Diejenigen, die am dringendsten Schutz und Hilfe benötigen schaffen es in dem gegenwärtigen System gar nicht zu uns zu kommen. Für den "Mehrkampf" über die Meere und durch halb Europa sind leider die am besten gerüstet, die wir hier am wenigsten gebrauchen können und dessen Flucht am seltensten durch das Asylrecht bzw. den Flüchtlingsschutz gedeckt sind. Wer wirklich, arm, schwach und hilfsbedürftig ist und wer nicht die finanziellen Mittel für die Reiseveranstalter (Schleuser) hat, der bleibt in den Herkunftsstaaten zurück und kann dort elend verrecken ... das ist die Humanität derjenigen, die den gegenwärtigen Zustand weiter fördern. Man betrachtet es auch als höchst human, wenn man Menschen zur Flucht animiert obwohl man weiß, dass einige davon dann auf der "Reise" ums leben kommen.
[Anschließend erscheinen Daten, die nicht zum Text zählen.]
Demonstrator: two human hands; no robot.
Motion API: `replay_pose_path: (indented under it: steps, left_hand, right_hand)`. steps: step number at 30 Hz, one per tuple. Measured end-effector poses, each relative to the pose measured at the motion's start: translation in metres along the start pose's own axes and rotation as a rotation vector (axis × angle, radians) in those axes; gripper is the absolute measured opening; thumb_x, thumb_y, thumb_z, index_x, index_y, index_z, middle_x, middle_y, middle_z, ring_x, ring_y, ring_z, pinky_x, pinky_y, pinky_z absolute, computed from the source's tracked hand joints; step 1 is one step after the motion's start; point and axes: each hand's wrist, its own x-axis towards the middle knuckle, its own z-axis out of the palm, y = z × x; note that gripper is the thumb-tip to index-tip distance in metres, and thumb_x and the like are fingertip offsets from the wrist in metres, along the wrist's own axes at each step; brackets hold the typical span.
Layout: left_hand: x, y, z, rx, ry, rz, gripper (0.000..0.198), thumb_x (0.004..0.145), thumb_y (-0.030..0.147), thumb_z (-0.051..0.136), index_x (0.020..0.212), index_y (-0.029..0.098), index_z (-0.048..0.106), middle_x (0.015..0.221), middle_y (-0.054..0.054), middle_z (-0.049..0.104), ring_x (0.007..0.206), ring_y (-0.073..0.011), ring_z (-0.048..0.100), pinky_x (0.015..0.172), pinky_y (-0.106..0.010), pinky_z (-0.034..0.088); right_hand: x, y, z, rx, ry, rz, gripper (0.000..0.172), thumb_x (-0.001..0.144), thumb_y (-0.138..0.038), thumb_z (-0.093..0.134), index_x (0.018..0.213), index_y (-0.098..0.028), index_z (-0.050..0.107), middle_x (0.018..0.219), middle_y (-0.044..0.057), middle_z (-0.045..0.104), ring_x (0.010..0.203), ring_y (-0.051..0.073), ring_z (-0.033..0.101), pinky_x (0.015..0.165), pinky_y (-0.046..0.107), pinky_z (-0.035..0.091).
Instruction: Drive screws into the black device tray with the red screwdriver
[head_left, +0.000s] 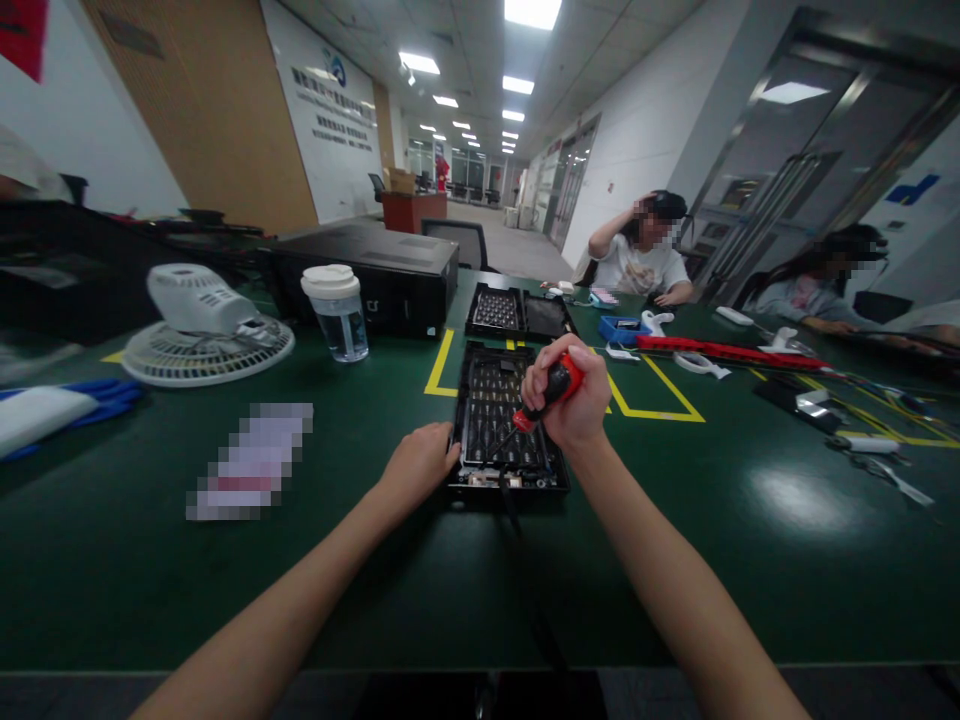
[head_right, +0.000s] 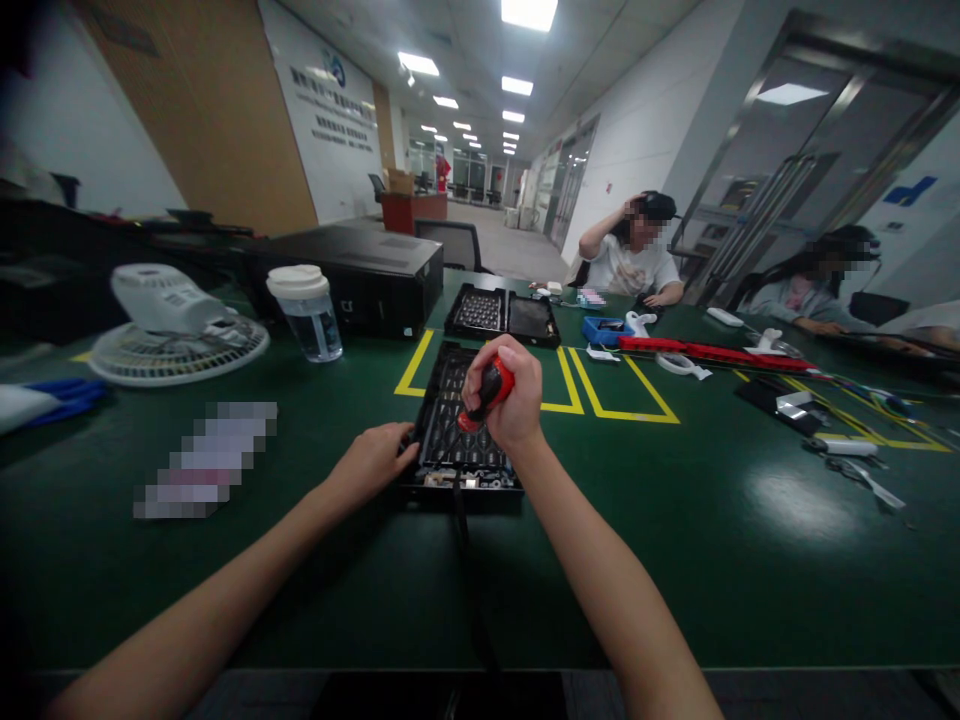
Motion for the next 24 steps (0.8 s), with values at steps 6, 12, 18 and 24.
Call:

Das ständige Hochhalten der Moral und unserer ethischen Werte, die zudem zum Teil auch noch sehr überheblich vorgetragen werden, und die Debatte in Deutschland bestimmen, wird uns in eine wirklich schlimme Krise führen.
Es ist wichtig zu begreifen, dass man nicht unbegrenzt Humanität nach außen auf Kosten der Humanität nach innen und der inneren Stabilität leisten kann.
Traurig aber wahr: Im Jemen tobt ein viel brutalerer Krieg, als in Syrien ... aber keiner redet über den Jemen:
"Das Ausmaß der weltweiten Gleichgültigkeit gegenüber dem Leiden im Jemen ist schockierend", sagte Donatella Rovera von Amnesty International.